The latest year’s earnings benefited from a credit of $11.0 million from acquisition and transaction expenses related to a non-cash change in contingent consideration related to 2017 and 2018 business acquisitions. Charges related to acquisition and transactions came to $7.9 million in 2019. Acquisitions include Club Pilates and CycleBar in September 2017, Stretch Lab in November 2017, Row House in December 2017, AKT in March 2018, Yoga Six in July 2018, Pure Barre in October 2018, Stride in December 2018, and Rumble in March 2021.

Xponential Fitness said it absorbed increased amortized franchise territory sales commissions, technology fees and digital platform costs in 2020 and benefited from lower operating expenses, including marketing costs, as operations faced restrictions in 2020.

Other highlights of Xponential Fitness’ platform’s recent financial results and growth include:

  • Increased the number of open studios in North America from 813 as of December 31, 2017 to 1,712 as of December 31, 2020, representing a CAGR of 28 percent, and increased the number of open studios in North America from 1,527 as of March 31, 2020 to 1,765 as of March 31, 2021;
  • Increased cumulative North American franchise licenses sold from 1,498 as of December 31, 2017 to 3,273 as of December 31, 2020, representing a CAGR of 30 percent, and increased North American franchise licenses sold to 3,371 as of March 31, 2021. As of March 31, 2021, franchisees were contractually obligated to open a further 1,391 studios in North America. In addition, as of March 31, 2021, Xponential Fitness had ten studios open internationally, and master franchisees were contractually obligated to sell licenses to franchisees to open an additional 693 studios in nine countries.

The company bills itself as the “largest boutique fitness franchisor in the U.S. Its brands include Club Pilates, the nation’s largest Pilates brand; CycleBar, the nation’s largest indoor cycling brand; StretchLab, a concept offering one-on-one and group stretching services; Row House, a high-energy, low-impact indoor rowing workout; AKT, a dance-based cardio workout combining toning, interval and circuit training; YogaSix, the largest franchised yoga brand; Pure Barre, a total body workout that uses the ballet barre to perform small isometric movements; Stride, a treadmill-based cardio and strength training concept; and Rumble, a boxing-inspired full-body workout.

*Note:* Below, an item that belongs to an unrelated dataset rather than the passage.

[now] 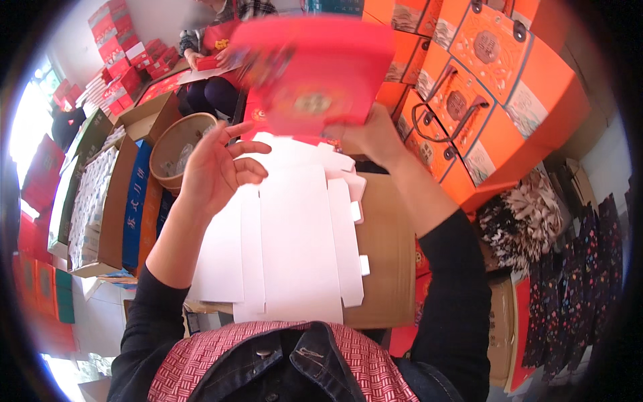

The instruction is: The person folds red paper envelopes around white cardboard inserts to form small boxes. They repeatedly pick up a red envelope, wrap it around a white insert, fold the edges, and place the finished box on a growing stack. The workspace is cluttered with stacks of orange boxes and other packaging materials.

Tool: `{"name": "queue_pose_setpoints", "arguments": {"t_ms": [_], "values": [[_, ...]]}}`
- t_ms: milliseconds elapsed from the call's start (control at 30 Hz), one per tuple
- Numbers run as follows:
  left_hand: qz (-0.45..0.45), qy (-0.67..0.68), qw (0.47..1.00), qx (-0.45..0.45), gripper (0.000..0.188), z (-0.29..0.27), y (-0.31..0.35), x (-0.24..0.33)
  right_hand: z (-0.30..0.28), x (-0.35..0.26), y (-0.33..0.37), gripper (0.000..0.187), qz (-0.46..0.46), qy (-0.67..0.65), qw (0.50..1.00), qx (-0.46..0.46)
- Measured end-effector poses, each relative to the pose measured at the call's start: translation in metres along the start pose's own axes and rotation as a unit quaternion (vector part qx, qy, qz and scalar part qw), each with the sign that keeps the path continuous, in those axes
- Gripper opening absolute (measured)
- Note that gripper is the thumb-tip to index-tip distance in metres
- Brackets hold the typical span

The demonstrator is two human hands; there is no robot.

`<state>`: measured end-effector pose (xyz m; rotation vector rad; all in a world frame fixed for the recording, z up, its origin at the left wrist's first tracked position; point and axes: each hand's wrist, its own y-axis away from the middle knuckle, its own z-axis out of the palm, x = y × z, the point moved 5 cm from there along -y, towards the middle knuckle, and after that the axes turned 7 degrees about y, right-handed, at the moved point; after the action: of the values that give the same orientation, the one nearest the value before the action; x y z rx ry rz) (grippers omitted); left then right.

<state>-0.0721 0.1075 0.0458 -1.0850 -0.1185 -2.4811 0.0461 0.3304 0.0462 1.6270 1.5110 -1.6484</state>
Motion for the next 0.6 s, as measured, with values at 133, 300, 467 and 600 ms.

The company served more than 850,000 customers in 2020 via in-studio and streaming workouts during the height of the pandemic.

“Our diversified portfolio of brands spans a variety of fitness and wellness verticals, including Pilates, barre, cycling, stretch, rowing, yoga, boxing, dance, and running,” the company wrote in its S-1. “By leveraging our network of over 1,400 franchisees, we can capitalize on popular and proven fitness modalities to rapidly and efficiently expand boutique fitness experiences globally.”

Xponential Fitness is seeking to raise $100 million through its IPO, although that’s just a placeholder value, and the amount may change. The number of shares to be sold and the projected price was not disclosed. Plans call for Xponential to trade on the New York Stock Exchange under the ticker symbol “XPOF.”